FSA and HSA: A savvy woman maximizes her savings
Sally, 49, is single and runs one of the top engineering firms in Philadelphia. She wears glasses with a strong prescription. And she recently learned she needs some dental work. Otherwise, her health is excellent, and she rarely visits the doctor.
Sally expects she won't meet her health plan deductible this year. But she’s certain she'll use vision and dental services. So, she signs up for vision and dental plans, as well as an HDHP. Her HDHP makes her eligible for an HSA, but Sally can also take advantage of a type of FSA known as a Limited Purpose FSA (LPFSA.) These accounts work like a regular FSA, but she can only use the funds for her vision and dental expenses. To maximize her savings, Sally plans to put pre-tax dollars to both an LPFSA and an HSA. Her HSA money will grow over time and be available to use on medical expenses she incurs in later years. Even after she retires.
HRA: A new employee gets an unexpected bonus
A few months ago, Mateo, 55, started work for a restaurant chain based in Houston. Mateo has a bad back, so he has regular chiropractic visits. When looking at his health benefits, he got a nice surprise. His package includes a Health Reimbursement Arrangement (HRA) funded with $3,000.
He can use HRA funds for eligible out-of-pocket medical costs. Mateo figures his funds will cover his yearly chiropractor costs. And he’ll have some left over to pay part of his deductible. He’s grateful for this. He plans to put the money he saves on out-of-pocket medical fees into his retirement savings.

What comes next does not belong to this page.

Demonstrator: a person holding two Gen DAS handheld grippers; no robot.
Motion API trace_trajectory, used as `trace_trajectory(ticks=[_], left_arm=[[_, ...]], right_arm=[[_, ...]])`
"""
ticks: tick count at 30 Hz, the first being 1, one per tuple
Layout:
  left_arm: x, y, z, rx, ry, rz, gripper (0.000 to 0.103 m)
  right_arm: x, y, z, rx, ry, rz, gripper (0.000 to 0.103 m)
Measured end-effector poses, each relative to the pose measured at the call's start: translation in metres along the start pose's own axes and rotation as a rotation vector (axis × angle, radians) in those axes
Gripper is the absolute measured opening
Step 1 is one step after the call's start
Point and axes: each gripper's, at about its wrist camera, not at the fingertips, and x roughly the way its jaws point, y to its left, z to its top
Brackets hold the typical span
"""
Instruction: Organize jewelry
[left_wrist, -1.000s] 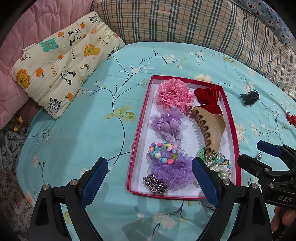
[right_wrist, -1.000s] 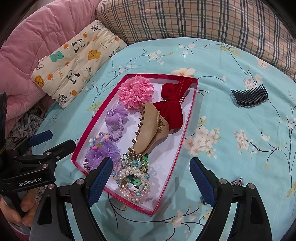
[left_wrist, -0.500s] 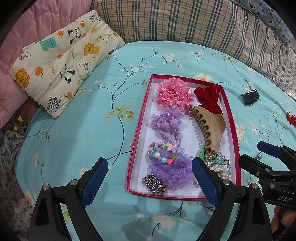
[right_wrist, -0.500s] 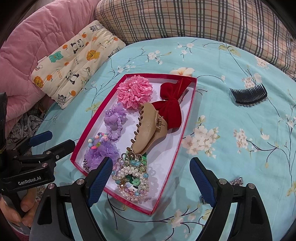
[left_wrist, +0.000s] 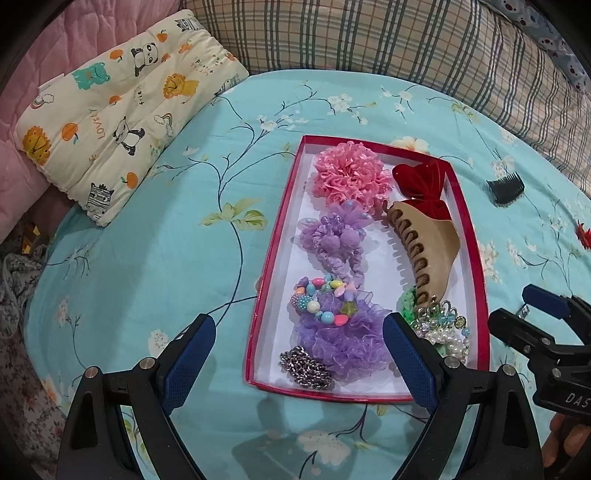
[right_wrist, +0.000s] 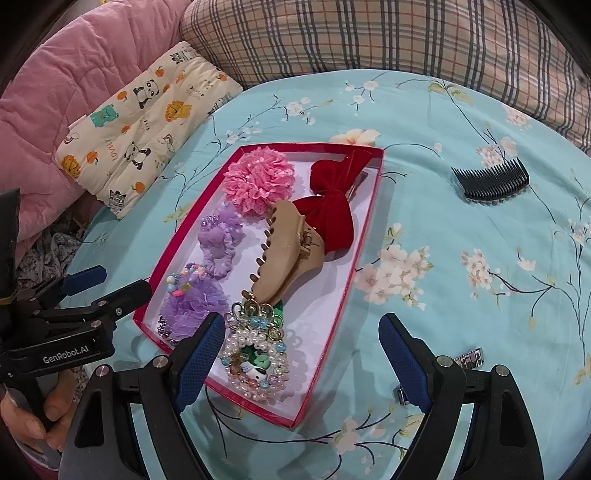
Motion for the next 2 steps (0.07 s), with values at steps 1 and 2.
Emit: trace_trajectory(ticks=[1,2], left_arm=[[0.0018,-0.0005,0.0001,-0.002,0.006,-0.003,0.093],[0.0025,-0.0008,0.0000,-0.005,0.011,-0.005,0.093]], right_arm=[[0.0005,-0.0008,-0.0010,0.004,0.001,-0.001,0.087],[0.0006,-0.0012,-0.0017,0.008,0.002,-0.001,0.087]])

Unlike an FSA or HSA, only your employer may put money in your HRA account. Mateo’s funds are available right away, and his company allows unused dollars to carry over from year to year. But if he leaves his job or changes his health plan, his HRA can’t come with him. Any amount left in the account goes back to his employer. That’s fine by him. He hopes to stick with this company for the long term.

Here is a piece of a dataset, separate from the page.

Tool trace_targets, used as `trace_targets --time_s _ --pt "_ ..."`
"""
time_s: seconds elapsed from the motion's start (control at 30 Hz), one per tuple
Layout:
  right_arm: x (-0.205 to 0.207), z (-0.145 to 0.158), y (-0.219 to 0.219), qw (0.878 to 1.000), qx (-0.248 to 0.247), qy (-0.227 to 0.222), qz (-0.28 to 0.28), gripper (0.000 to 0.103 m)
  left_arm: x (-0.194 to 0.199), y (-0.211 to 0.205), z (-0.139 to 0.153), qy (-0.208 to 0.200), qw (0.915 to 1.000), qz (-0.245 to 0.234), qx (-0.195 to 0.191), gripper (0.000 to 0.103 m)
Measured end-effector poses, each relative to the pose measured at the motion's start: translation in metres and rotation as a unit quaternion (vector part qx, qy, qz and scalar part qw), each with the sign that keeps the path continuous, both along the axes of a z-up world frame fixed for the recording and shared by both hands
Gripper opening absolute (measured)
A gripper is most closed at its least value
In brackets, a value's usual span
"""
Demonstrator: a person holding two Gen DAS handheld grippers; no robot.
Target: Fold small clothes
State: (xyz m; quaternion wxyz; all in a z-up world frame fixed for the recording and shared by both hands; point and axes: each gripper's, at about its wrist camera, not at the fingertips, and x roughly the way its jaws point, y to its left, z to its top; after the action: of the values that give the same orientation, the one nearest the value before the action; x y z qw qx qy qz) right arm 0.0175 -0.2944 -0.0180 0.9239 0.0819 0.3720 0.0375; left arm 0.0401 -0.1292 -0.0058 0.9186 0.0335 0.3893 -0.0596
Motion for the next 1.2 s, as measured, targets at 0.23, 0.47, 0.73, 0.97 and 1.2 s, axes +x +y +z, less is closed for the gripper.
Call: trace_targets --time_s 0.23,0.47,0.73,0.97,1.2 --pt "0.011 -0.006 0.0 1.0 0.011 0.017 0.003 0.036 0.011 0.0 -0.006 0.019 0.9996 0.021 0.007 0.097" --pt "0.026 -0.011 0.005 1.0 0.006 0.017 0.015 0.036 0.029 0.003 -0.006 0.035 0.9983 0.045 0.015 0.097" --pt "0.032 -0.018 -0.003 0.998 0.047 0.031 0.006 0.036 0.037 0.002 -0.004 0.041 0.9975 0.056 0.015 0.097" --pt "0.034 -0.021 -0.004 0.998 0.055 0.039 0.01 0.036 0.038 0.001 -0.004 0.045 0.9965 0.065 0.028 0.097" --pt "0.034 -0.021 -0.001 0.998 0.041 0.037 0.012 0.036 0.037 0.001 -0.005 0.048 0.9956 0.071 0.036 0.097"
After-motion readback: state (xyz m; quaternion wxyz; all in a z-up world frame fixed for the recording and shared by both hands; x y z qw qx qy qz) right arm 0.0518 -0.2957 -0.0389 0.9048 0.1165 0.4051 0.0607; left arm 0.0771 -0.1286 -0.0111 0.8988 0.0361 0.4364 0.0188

Key takeaways about FSAs, HSAs and HRAs
- FSAs and HSAs both offer tax benefits and have annual contribution limits.
- You must have a HDHP to qualify for an HSA.
- Funds in an HSA roll over year to year. There is no “use it or lose it” rule.
- Many HSAs offer investment options.
- FSAs are "use it or lose it." That means you’ll lose any funds you don’t spend by the end of your plan year unless the plan has a grace period or carryover feature.
- You can use your FSA to cover eligible health care costs at the start of the year. The entire amount is available on day one.
- HSA holders cannot spend more than the funds deposited in their HSA. But they can save receipts for qualified medical expenses and file for reimbursement later, after their balance has grown.
- You can't contribute to an HSA and a traditional FSA in the same year. But HSA holders can also use an LPFSA for dental and vision expenses, and a Dependent Care FSA for childcare costs.
- You can contribute funds to an HSA and FSA. Only your employer can contribute to your HRA.
- Anyone can contribute to your HSA: you, your employer or another person.
- With HRAs, employers may limit which health expenses are eligible and the amount you’re able to roll over from year to year.